Set the listing down unchanged, minus every embedded image.

■ Supplied information
↓

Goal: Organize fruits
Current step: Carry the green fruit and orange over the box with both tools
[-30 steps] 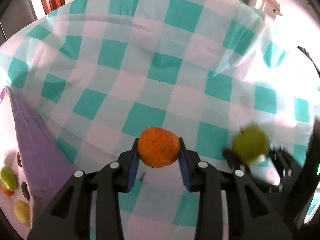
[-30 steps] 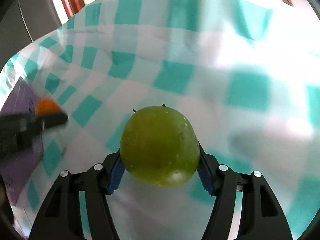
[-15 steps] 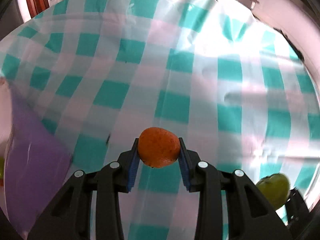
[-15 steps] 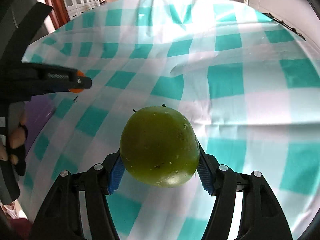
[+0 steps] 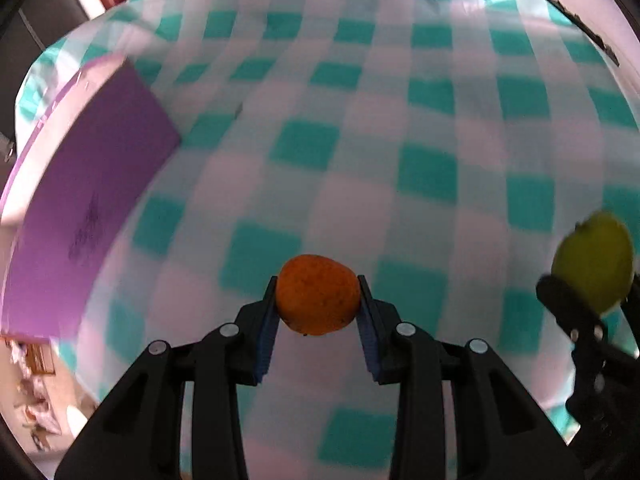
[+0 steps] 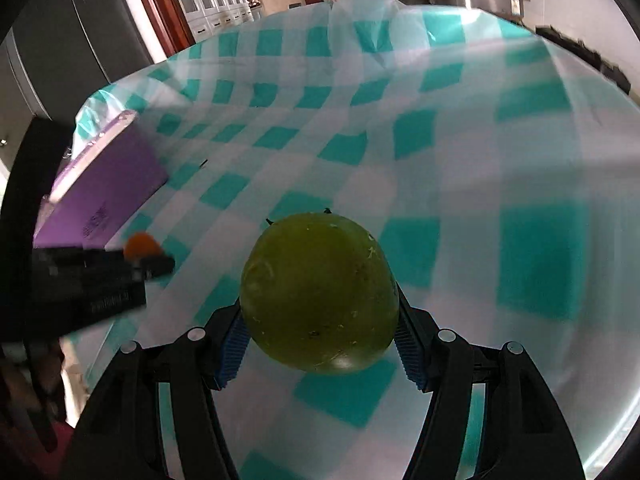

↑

■ Your response
Goal: Organize fruits
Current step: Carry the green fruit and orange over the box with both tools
[-30 steps] 
[-30 steps] 
[-15 steps] 
[-15 steps] 
[+0 steps] 
[+0 steps] 

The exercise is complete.